Él vive lejos, en otra ciudad. Y ha venido a verla a ella, la chica que conoció en verano y con la que lo pasó genial. Ella está contenta de que él venga, aunque en realidad nunca se lo pidió. No sabe si realmente quería que viniese, ella está bien como está. Bueno, ahora que ha venido tampoco puede dejarlo tirado ¿no? Encima de que se ha hecho tantos kilómetros… Así que se encuentran, se besan y follan. Porque era lo que había que hacer. Solo faltaba, después de todo lo que él ha hecho por ella.

                               *                                                            *                                                            *

Ella está en la cama, sobre él, o ella, besándolx apasionadamente. La persona que tiene debajo le gusta muchísimo y los besos y caricias le producen mariposas en el estómago. Tiene ganas de acostarse con ella. Todo está bien. La cosa se pone seria y, de repente, a ella le entra algo de ansiedad. Tal vez por el mal recuerdo de una relación anterior, de un momento incómodo, una ruptura reciente o qué se yo, cualquier cosa. Ella se separa un poco y dice que no puede hacerlo, que algo no está bien. Y tal cual lo dice se siente culpable porque, a ver, están ahí. Lx ha puesto cachondx, han avanzado demasiado y decir ahora que no… está feo ¿no?

Pero entonces ocurre algo. La persona que tiene debajo, él o ella, se incorpora con una sonrisa y, suavemente, la aparta de encima y la sitúa a su lado. Le da un beso en la mejilla y le dice que no se preocupe, que ha tomado una buena decisión. Si no está cómoda, es mejor que no hagan nada. Le dice que se tumbe y que duerma tranquila que, si quiere, la abrazará toda la noche. Solo si quiere.

Ella lx mira con los ojos muy abiertos. Una maravillosa calma invade su cuerpo y de pronto lo comprende todo. Todo lo que ha pasado hasta ahora. Porque es verdad, ella no tiene culpa de nada. Ella puede decir que no, ella puede dejar con ganas a quien sea si no se siente cómoda porque no es algo que haya decidido o que haga por placer. Entiende que todas sus relaciones anteriores estaban mal. Pero no lo había comprendido hasta ahora. La presión, la culpabilidad.

No hay que “hacerse respetar” hay que respetar y punto. Haber comprendido que existen relaciones sanas te ayuda a avanzar, pero es muy probable que la próxima vez que viva una situación parecida la presión y la culpabilidad sigan estando ahí.

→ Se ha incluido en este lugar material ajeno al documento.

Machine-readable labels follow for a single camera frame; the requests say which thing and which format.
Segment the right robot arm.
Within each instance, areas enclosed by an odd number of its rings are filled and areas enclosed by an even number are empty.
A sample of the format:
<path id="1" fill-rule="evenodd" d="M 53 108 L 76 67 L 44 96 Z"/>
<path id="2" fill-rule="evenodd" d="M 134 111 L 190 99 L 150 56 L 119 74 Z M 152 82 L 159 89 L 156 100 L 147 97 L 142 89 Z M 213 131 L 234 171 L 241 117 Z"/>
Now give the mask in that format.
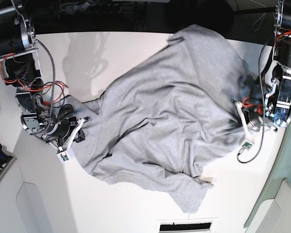
<path id="1" fill-rule="evenodd" d="M 66 151 L 72 142 L 85 140 L 82 125 L 88 117 L 75 116 L 66 102 L 68 86 L 56 80 L 51 60 L 52 79 L 43 82 L 38 60 L 40 45 L 49 58 L 47 47 L 35 36 L 34 25 L 20 0 L 0 0 L 0 76 L 6 85 L 16 88 L 15 98 L 21 108 L 21 123 L 30 135 Z"/>

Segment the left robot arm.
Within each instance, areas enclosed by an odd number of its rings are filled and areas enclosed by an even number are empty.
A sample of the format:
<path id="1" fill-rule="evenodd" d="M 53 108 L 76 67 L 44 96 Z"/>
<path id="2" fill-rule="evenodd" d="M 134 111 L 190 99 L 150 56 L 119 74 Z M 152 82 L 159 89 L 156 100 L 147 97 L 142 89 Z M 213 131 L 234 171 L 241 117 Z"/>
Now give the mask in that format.
<path id="1" fill-rule="evenodd" d="M 254 145 L 252 132 L 286 128 L 291 122 L 291 0 L 278 1 L 274 28 L 273 48 L 257 78 L 262 93 L 232 101 L 244 130 L 245 149 Z"/>

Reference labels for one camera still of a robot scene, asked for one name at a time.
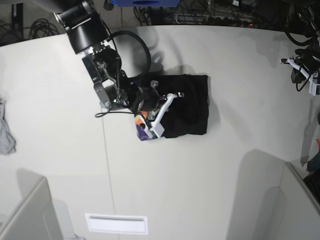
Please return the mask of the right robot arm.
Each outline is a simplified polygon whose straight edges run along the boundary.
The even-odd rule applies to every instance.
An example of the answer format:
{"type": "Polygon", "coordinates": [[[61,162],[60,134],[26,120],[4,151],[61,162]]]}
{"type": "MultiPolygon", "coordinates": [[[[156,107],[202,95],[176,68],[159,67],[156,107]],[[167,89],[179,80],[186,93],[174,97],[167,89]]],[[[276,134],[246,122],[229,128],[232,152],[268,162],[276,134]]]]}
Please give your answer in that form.
{"type": "Polygon", "coordinates": [[[148,86],[138,84],[151,68],[151,53],[144,40],[128,30],[111,32],[97,12],[92,0],[35,0],[34,4],[52,13],[63,27],[75,54],[83,54],[82,62],[93,82],[94,91],[103,112],[102,118],[111,114],[141,116],[147,125],[161,121],[175,99],[186,94],[181,90],[161,93],[158,82],[148,86]],[[130,36],[145,53],[145,67],[136,76],[127,76],[122,69],[122,59],[115,38],[130,36]]]}

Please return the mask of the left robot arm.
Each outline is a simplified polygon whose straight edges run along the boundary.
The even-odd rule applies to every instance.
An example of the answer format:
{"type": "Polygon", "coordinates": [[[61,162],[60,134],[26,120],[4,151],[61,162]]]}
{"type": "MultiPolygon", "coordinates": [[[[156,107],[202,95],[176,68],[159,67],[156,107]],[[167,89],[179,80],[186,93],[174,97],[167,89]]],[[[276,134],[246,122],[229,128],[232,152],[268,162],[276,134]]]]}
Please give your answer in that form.
{"type": "Polygon", "coordinates": [[[281,62],[292,67],[291,82],[301,91],[307,84],[320,85],[320,2],[285,0],[280,25],[288,39],[298,46],[295,56],[281,62]]]}

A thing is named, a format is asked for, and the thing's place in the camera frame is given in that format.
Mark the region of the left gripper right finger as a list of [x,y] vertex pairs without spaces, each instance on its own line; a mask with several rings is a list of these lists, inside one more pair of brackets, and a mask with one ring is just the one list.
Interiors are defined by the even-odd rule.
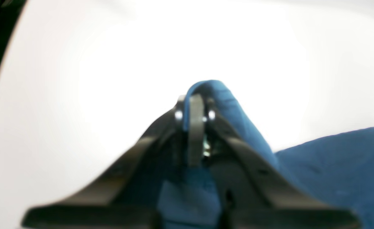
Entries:
[[300,191],[252,149],[207,99],[204,165],[221,203],[218,229],[360,229],[354,213]]

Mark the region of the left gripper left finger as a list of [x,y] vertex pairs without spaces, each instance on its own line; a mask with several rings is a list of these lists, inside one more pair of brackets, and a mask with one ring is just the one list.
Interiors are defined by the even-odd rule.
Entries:
[[163,229],[156,205],[169,172],[183,165],[183,105],[155,120],[97,179],[53,204],[26,211],[25,229]]

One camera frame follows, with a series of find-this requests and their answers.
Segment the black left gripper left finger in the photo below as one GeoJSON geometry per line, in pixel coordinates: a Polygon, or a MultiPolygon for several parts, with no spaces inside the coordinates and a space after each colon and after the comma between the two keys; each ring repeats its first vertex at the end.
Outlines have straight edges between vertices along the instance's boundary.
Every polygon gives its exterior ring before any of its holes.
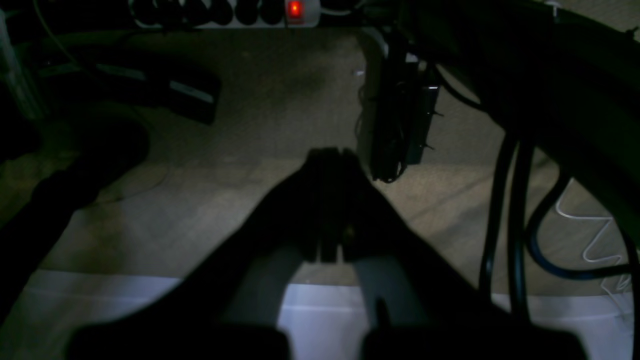
{"type": "Polygon", "coordinates": [[[314,149],[245,222],[157,301],[120,319],[85,326],[72,360],[242,360],[290,357],[277,329],[295,271],[318,250],[313,234],[332,151],[314,149]]]}

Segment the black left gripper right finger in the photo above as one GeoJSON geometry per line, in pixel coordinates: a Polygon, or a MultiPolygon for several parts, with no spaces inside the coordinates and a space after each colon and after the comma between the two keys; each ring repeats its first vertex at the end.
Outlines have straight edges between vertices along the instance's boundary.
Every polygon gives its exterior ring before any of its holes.
{"type": "Polygon", "coordinates": [[[343,200],[340,244],[365,298],[362,360],[583,360],[580,339],[517,319],[465,280],[367,180],[350,149],[332,150],[343,200]]]}

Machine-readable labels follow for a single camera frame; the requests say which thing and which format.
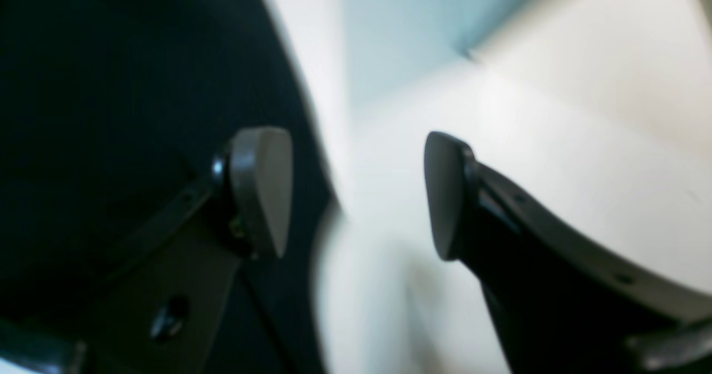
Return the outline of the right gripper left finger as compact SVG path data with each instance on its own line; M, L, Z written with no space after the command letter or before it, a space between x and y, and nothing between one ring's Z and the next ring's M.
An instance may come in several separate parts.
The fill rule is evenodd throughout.
M135 232L46 289L3 297L2 360L41 373L199 373L242 262L282 257L293 193L288 130L249 127Z

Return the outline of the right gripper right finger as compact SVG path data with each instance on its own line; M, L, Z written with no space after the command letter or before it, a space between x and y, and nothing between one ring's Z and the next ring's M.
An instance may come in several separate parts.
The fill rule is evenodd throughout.
M709 294L580 234L455 136L424 177L437 253L478 278L513 373L709 373Z

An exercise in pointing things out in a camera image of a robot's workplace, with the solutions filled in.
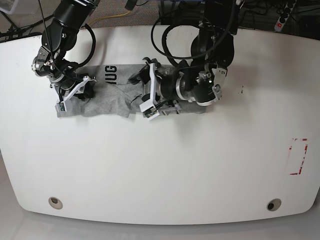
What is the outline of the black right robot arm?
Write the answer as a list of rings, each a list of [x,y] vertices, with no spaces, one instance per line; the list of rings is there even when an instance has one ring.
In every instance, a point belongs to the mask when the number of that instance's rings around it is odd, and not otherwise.
[[[99,3],[98,0],[63,0],[54,11],[51,24],[44,27],[42,46],[31,67],[38,77],[49,78],[59,102],[84,81],[84,75],[78,75],[76,71],[88,64],[95,53],[96,36],[86,20]],[[85,28],[92,38],[89,55],[81,63],[68,61],[65,55],[75,46],[81,28]]]

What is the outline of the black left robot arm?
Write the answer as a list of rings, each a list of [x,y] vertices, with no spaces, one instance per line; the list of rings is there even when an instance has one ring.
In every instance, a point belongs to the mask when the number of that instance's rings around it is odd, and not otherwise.
[[[207,107],[219,100],[228,67],[234,59],[234,36],[238,32],[241,5],[240,0],[206,0],[203,6],[183,2],[177,9],[160,15],[157,24],[169,20],[161,36],[162,48],[156,45],[153,32],[150,40],[154,49],[168,59],[172,73],[161,70],[156,59],[145,57],[145,66],[128,81],[132,85],[146,85],[155,77],[156,99],[163,103],[180,100]],[[167,42],[169,33],[182,26],[198,30],[190,55],[185,57],[174,56]]]

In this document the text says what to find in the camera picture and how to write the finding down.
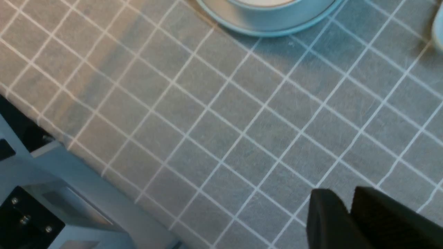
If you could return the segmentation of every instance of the screw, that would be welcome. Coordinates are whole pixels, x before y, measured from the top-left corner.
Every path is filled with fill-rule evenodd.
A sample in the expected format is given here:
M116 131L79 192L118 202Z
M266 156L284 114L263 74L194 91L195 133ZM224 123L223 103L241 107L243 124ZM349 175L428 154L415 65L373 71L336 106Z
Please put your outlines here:
M29 215L25 215L20 219L20 224L26 225L31 220Z

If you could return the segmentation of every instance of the plate rim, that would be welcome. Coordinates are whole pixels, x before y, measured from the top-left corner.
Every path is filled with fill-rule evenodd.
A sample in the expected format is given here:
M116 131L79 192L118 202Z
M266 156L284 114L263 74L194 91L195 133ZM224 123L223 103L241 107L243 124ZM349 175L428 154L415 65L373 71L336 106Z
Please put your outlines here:
M334 0L334 2L327 9L325 9L325 11L323 11L319 15L313 17L311 20L309 20L303 24L297 25L297 26L289 28L289 29L277 30L277 31L254 31L254 30L249 30L249 29L237 27L234 24L224 20L221 16L219 16L215 12L213 12L205 4L205 2L204 2L205 0L196 0L196 1L200 5L200 7L202 7L203 10L206 11L206 13L208 13L212 18L214 18L218 23L220 23L221 25L225 26L226 28L228 28L230 30L236 31L236 32L244 34L244 35L249 35L249 36L278 37L278 36L285 36L285 35L294 34L294 33L300 32L302 30L305 30L305 29L317 24L318 22L323 20L326 16L328 16L332 11L334 11L343 0ZM233 4L229 0L219 0L219 1L227 1L230 4Z

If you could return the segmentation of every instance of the plate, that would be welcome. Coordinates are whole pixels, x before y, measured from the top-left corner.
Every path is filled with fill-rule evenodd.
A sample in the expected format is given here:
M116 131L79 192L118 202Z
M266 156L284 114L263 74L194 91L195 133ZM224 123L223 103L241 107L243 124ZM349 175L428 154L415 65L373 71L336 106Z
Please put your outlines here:
M230 0L197 0L221 25L236 32L262 37L284 36L302 31L329 15L342 0L302 0L284 8L258 11Z
M229 0L244 8L268 11L278 8L284 8L290 4L295 4L301 0Z

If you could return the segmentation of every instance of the black plastic object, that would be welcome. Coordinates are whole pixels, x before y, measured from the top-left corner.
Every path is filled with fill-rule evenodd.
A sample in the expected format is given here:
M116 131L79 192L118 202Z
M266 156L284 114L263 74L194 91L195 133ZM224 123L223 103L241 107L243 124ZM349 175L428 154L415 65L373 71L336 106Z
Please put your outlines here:
M16 152L11 148L5 139L0 139L0 161L14 156Z
M65 227L23 188L15 187L0 206L0 248L47 249Z
M328 189L311 192L306 231L310 249L373 249L341 199Z
M355 189L351 216L376 248L443 249L443 228L373 188Z

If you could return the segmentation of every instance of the bowl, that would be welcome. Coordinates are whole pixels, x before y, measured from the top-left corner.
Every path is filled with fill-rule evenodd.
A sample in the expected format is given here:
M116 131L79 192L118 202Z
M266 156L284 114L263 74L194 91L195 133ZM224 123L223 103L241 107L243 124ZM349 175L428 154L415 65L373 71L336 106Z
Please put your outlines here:
M242 8L269 11L287 7L296 4L302 0L229 0Z
M222 26L249 36L277 37L307 29L328 16L342 0L301 0L268 11L244 8L234 0L196 0Z

Esta es la realidad de la cama, del sexo y lo peor es que muchas de las veces ocurre con gente aparentemente concienciada. Sé que la mayoría de las ocasiones no es algo que se haga queriendo, que es un comportamiento aprendido y arraigado y que casi nunca nos planteamos que está mal. Pero lo está.

Así que basta de bromas sobre papeleo, violaciones y consentimiento porque nosotras también tenemos derecho a disfrutar del sexo. Del sexo respetuoso, cómodo y con comunicación. Algo que, creedme, no abunda.